Une formalisation en bonne voie

Dans la continuité du travail engagé, l’enregistrement des droits était bien avancé. Les collectivités avaient exprimé leur volonté d’aller jusqu’au bout du processus et l’aboutissement semblait à portée de main.

Cependant, la réforme foncière ne s’arrête pas à la signature d’accords locaux. Elle nécessite leur homologation par les instances compétentes afin de leur conférer une pleine valeur juridique.

Des entretiens menés auprès des acteurs locaux indiquent que quelques signataires ont commencé à contester ou à ne pas respecter certaines limites définies dans les accords. L’enjeu est désormais clair : consolider juridiquement ce qui a été socialement accepté.

Une paix revenue dans les champs

Malgré ces fragilités, un changement tangible s’est opéré dans les zones concernées.
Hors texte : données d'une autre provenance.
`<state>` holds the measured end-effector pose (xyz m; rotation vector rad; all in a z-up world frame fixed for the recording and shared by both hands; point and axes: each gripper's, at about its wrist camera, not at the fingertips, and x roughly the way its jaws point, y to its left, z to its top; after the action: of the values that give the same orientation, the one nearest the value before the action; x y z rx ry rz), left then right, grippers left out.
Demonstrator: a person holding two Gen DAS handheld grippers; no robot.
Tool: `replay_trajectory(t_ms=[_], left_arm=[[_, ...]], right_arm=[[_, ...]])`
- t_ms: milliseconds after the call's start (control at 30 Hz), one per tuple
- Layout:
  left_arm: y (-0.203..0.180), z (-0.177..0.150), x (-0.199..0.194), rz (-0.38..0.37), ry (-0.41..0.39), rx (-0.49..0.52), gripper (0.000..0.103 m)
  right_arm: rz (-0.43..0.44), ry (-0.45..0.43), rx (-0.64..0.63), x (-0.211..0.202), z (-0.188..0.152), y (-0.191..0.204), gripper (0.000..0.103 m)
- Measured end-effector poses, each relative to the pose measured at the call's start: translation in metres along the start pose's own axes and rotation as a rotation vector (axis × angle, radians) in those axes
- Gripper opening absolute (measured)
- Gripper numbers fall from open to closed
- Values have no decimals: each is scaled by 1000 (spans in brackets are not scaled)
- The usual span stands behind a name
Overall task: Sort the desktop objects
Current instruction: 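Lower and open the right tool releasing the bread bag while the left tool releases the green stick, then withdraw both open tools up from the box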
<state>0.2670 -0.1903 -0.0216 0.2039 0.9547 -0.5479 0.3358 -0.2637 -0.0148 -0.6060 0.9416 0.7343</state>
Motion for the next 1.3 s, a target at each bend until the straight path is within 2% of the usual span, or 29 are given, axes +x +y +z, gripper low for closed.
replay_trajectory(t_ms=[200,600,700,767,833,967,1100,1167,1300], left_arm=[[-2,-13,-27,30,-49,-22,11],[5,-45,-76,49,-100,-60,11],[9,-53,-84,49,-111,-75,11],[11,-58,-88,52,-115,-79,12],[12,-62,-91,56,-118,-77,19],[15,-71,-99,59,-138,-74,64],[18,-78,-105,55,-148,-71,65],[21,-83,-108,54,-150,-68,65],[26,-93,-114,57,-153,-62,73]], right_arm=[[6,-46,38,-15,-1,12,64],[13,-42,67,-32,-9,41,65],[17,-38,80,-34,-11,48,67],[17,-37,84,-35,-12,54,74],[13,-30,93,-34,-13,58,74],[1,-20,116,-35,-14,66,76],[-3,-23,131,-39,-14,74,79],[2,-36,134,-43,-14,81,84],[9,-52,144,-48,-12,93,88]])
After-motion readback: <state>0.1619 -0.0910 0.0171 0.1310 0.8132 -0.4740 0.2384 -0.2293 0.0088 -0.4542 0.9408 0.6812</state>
Les exploitants agricoles, autrefois confrontés à des revendications concurrentes entre collectivités et à des pressions sur les redevances liées à l’exploitation des terres, savent désormais à qui s’adresser. L’identification plus claire des détenteurs de droits a contribué à réduire les abus et à apaiser les tensions.

Là où régnaient incertitudes et menaces, le dialogue a progressivement repris.
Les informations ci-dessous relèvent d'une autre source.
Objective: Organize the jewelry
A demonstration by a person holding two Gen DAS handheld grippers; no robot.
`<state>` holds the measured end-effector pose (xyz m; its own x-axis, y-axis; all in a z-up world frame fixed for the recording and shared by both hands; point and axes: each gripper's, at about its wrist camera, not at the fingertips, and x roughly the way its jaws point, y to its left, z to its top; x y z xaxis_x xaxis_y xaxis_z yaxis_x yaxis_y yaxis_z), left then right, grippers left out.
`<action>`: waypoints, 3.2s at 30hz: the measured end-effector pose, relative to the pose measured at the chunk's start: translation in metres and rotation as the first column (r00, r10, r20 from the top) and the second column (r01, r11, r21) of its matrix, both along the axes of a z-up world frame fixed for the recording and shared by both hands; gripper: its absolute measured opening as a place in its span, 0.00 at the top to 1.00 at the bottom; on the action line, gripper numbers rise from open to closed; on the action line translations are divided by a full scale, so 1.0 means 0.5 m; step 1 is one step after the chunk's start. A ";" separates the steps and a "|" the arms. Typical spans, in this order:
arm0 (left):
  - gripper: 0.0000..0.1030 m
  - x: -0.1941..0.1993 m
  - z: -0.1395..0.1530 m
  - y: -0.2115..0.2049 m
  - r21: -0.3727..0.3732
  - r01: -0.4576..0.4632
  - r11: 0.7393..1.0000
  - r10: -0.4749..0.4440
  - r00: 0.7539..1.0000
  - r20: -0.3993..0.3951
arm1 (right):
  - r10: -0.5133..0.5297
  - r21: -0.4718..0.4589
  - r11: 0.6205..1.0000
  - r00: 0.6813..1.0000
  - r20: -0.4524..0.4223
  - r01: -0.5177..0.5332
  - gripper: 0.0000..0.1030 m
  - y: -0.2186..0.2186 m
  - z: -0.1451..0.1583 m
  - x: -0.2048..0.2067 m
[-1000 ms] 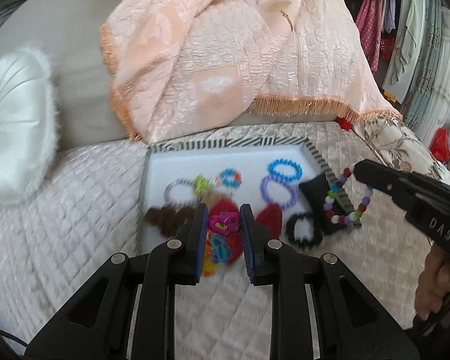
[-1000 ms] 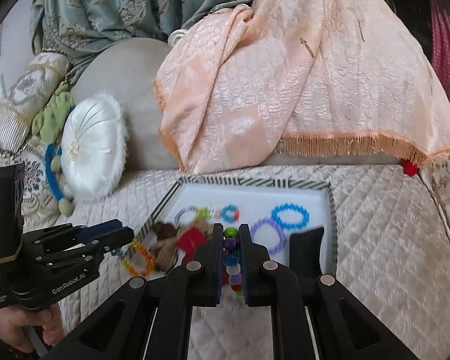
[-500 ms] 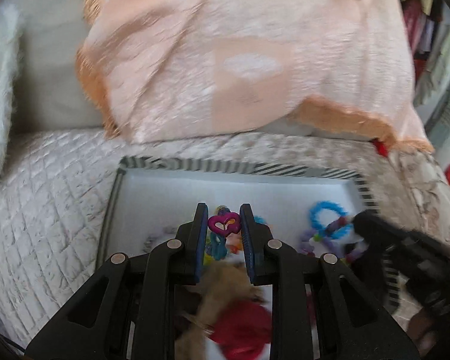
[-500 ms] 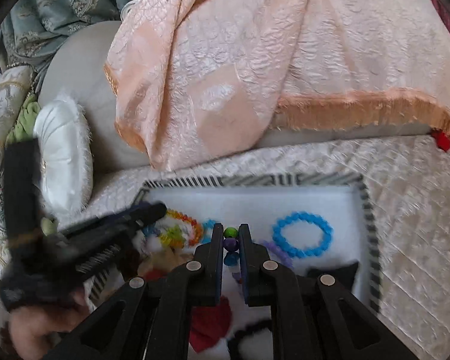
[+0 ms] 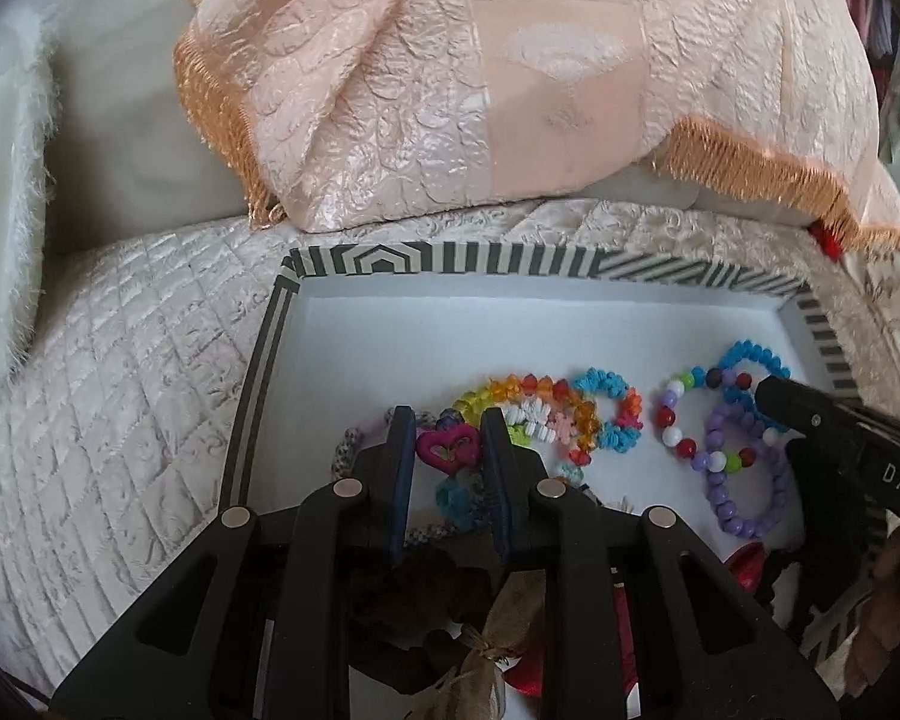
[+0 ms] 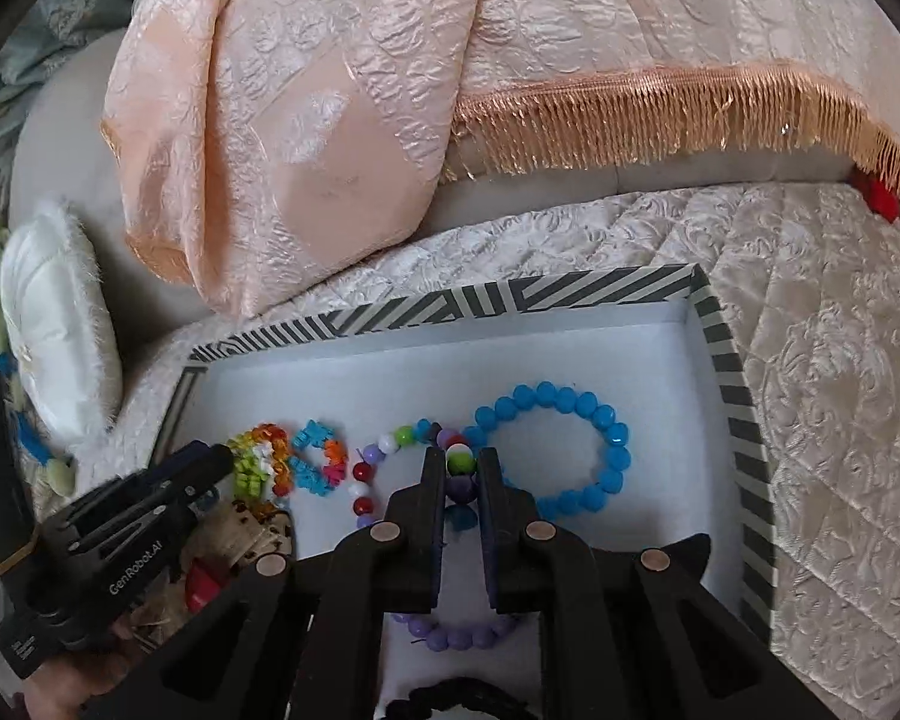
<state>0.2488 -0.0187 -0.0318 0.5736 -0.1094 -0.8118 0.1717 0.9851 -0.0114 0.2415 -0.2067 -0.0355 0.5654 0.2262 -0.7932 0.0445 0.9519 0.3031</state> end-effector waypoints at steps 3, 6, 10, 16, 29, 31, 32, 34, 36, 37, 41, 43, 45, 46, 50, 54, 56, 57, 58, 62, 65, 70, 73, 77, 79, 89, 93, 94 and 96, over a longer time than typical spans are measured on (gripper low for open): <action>0.35 -0.006 -0.006 -0.003 0.016 -0.002 1.000 0.002 1.000 -0.002 | -0.014 -0.037 0.999 1.000 -0.020 0.013 0.57 0.001 -0.005 -0.002; 0.30 -0.004 -0.005 0.001 0.025 -0.013 1.000 0.013 1.000 -0.001 | -0.006 -0.012 1.000 1.000 -0.014 0.006 0.22 -0.004 -0.002 -0.009; 0.21 -0.020 0.034 0.010 0.058 -0.046 0.997 0.043 0.998 0.050 | -0.009 -0.012 1.000 1.000 0.021 0.010 0.22 -0.013 0.028 -0.033; 0.17 -0.143 0.120 0.021 0.112 -0.069 0.991 0.044 0.976 0.211 | 0.013 -0.133 0.991 0.996 0.085 -0.002 0.22 0.005 0.107 -0.146; 0.17 -0.511 0.071 0.048 0.094 -0.044 0.995 0.032 0.992 0.120 | 0.064 -0.190 0.982 0.976 0.206 -0.024 0.13 0.093 0.134 -0.524; 0.17 -0.525 0.066 0.040 0.114 -0.041 0.993 0.027 0.992 0.125 | 0.063 -0.175 0.984 0.974 0.217 -0.024 0.10 0.091 0.132 -0.532; 0.17 -0.524 0.066 0.037 0.118 -0.042 0.992 0.027 0.992 0.121 | 0.069 -0.167 0.985 0.976 0.208 -0.034 0.07 0.091 0.128 -0.534; 0.17 -0.512 0.068 0.034 0.108 -0.040 0.993 0.029 0.994 0.103 | 0.084 -0.151 0.987 0.981 0.174 -0.057 0.00 0.093 0.117 -0.528; 0.17 -0.492 0.082 0.036 0.098 -0.051 0.994 0.040 0.994 0.106 | 0.097 -0.132 0.988 0.988 0.122 -0.081 0.00 0.098 0.105 -0.513; 0.17 -0.481 0.094 0.035 0.103 -0.052 0.993 0.041 0.993 0.112 | 0.095 -0.143 0.987 0.989 0.113 -0.079 0.00 0.102 0.103 -0.510; 0.17 -0.442 0.122 0.034 0.114 -0.040 0.993 0.026 0.992 0.122 | 0.042 -0.223 0.974 0.997 0.064 -0.027 0.00 0.115 0.100 -0.481; 0.17 -0.424 0.119 0.040 0.094 -0.043 0.995 0.032 0.993 0.117 | 0.017 -0.248 0.969 0.997 0.069 0.001 0.00 0.108 0.106 -0.466; 0.17 -0.412 0.102 0.046 0.083 -0.060 0.995 0.053 0.994 0.091 | -0.002 -0.279 0.960 0.998 0.067 0.020 0.00 0.100 0.111 -0.452; 0.17 -0.406 0.087 0.046 0.079 -0.066 0.995 0.062 0.996 0.059 | -0.005 -0.296 0.955 0.998 0.065 0.024 0.00 0.096 0.113 -0.446; 0.17 -0.409 0.073 0.030 0.092 -0.047 0.995 0.043 0.998 0.045 | -0.016 -0.347 0.938 0.999 0.042 0.030 0.00 0.090 0.114 -0.427; 0.17 -0.404 0.074 0.028 0.109 -0.063 0.992 0.056 0.996 0.064 | 0.000 -0.384 0.923 0.999 0.046 0.018 0.00 0.094 0.120 -0.409; 0.17 -0.400 0.071 0.032 0.093 -0.069 0.993 0.064 0.997 0.052 | -0.001 -0.376 0.927 0.999 0.048 0.019 0.00 0.090 0.121 -0.405; 0.17 -0.400 0.071 0.032 0.090 -0.069 0.994 0.065 0.997 0.049 | -0.002 -0.370 0.929 0.999 0.050 0.021 0.00 0.089 0.120 -0.404; 0.17 -0.400 0.071 0.031 0.089 -0.067 0.994 0.063 0.997 0.050 | -0.002 -0.363 0.931 0.999 0.053 0.021 0.00 0.088 0.119 -0.404; 0.17 -0.405 0.072 0.024 0.095 -0.058 0.994 0.052 0.997 0.062 | 0.010 -0.332 0.943 0.998 0.058 0.010 0.00 0.096 0.120 -0.403; 0.17 -0.405 0.073 0.024 0.075 -0.053 0.996 0.049 0.997 0.060 | 0.024 -0.340 0.940 0.997 0.072 0.002 0.00 0.108 0.123 -0.406; 0.17 -0.410 0.078 0.020 0.065 -0.044 0.997 0.039 0.996 0.075 | 0.026 -0.329 0.944 0.997 0.072 -0.001 0.00 0.111 0.122 -0.405; 0.17 -0.413 0.080 0.019 0.058 -0.038 0.998 0.033 0.996 0.077 | 0.019 -0.327 0.945 0.997 0.078 0.008 0.00 0.109 0.124 -0.405; 0.17 -0.413 0.080 0.018 0.056 -0.034 0.998 0.029 0.997 0.075 | 0.013 -0.320 0.947 0.997 0.078 0.013 0.00 0.108 0.122 -0.403; 0.17 -0.414 0.080 0.017 0.056 -0.033 0.998 0.028 0.997 0.075 | 0.014 -0.322 0.947 0.997 0.078 0.012 0.00 0.109 0.120 -0.403; 0.17 -0.414 0.082 0.016 0.053 -0.028 0.998 0.024 0.997 0.079 | 0.015 -0.320 0.947 0.996 0.089 0.014 0.00 0.112 0.122 -0.404; 0.17 -0.416 0.083 0.013 0.053 -0.026 0.998 0.021 0.996 0.081 | 0.027 -0.322 0.947 0.996 0.088 0.003 0.00 0.115 0.120 -0.403; 0.17 -0.416 0.082 0.013 0.052 -0.027 0.998 0.022 0.996 0.081 | 0.028 -0.322 0.947 0.996 0.089 0.002 0.00 0.116 0.121 -0.403; 0.17 -0.416 0.082 0.013 0.051 -0.027 0.998 0.023 0.996 0.082 | 0.029 -0.323 0.946 0.995 0.093 0.002 0.00 0.117 0.122 -0.404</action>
<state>0.0410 -0.0124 0.0094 0.6398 -0.0534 -0.7667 0.1457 0.9879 0.0528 0.0394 -0.1480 0.0257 0.6404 -0.0248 -0.7676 0.0170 0.9997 -0.0181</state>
La suspension du projet n’a cependant pas permis d’aboutir à l’établissement formel et à la signature des contrats d’exploitation envisagés. Pourtant, dans les champs couverts par l’intervention, la paix sociale est revenue et pour beaucoup d’acteurs locaux, cela représente déjà un changement majeur.

Un accomplissement presque atteint

À Tchamba 3, la réforme avait franchi plusieurs étapes déterminantes. Les méthodologies avaient été testées, les acteurs locaux s’étaient approprié les procédures et un conflit historique avait trouvé une issue négociée. Les droits étaient en voie d’enregistrement.
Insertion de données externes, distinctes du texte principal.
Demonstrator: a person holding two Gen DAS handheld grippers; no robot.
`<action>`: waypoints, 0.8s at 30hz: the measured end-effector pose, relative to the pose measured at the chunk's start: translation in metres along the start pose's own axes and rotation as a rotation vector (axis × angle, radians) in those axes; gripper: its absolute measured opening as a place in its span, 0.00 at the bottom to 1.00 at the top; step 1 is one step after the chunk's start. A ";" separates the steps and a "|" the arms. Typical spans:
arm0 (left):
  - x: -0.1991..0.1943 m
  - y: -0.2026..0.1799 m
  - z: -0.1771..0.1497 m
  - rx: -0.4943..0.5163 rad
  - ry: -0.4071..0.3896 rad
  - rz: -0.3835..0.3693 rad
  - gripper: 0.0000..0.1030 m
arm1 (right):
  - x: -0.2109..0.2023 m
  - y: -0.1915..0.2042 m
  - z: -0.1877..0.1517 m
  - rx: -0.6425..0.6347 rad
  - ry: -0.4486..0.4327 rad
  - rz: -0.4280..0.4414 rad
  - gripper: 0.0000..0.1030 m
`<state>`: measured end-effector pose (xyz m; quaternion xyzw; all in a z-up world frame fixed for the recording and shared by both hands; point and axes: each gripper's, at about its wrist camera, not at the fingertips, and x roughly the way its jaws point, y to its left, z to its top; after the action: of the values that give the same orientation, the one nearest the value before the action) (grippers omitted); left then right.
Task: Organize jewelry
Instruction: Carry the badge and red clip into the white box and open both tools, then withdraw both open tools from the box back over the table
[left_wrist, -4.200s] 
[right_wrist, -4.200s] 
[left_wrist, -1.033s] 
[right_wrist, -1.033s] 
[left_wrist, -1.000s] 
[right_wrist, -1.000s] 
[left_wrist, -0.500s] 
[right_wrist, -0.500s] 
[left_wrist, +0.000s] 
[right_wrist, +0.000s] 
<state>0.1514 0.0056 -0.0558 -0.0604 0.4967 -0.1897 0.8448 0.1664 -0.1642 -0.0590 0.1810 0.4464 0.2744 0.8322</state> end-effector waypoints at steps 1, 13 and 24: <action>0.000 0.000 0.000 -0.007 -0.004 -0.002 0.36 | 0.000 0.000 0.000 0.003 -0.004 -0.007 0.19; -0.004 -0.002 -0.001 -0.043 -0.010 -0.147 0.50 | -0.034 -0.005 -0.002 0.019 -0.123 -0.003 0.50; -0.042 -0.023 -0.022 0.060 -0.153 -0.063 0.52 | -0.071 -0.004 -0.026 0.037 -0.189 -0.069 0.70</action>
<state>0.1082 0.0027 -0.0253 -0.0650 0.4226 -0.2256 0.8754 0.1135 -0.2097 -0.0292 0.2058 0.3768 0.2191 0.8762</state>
Il ne restait que quelques marches à franchir pour atteindre l’objectif final : l’homologation définitive des accords, la délimitation des parcelles sous droits d’usage délégué, l’élaboration des contrats d’exploitation, le déploiement du SIF, l’achèvement des procédures juridiques d’enregistrement et, enfin, la délivrance des livrets fonciers.

Puis est venue la suspension du programme.

Aujourd’hui, plusieurs défis demeurent. Le changement intervenu à la tête du conseil communal, qui a conduit à une reconfiguration de l’Unité de Coordination du Projet (UCP), rend nécessaire un effort renouvelé d’information, de communication et de transmission des acquis qu’ils soient matériels ou immatériels.

Dans ce contexte, le rôle de la chefferie traditionnelle dans la gestion et la prévention des conflits fonciers pourrait également être renforcé.

À Kaboli, l’histoire n’est pas celle d’une réforme inachevée. Elle est celle d’un accomplissement presque atteint.

Les bases existent. Les accords ont été signés. La paix s’est installée.

Il reste désormais à transformer cet élan en acquis durables.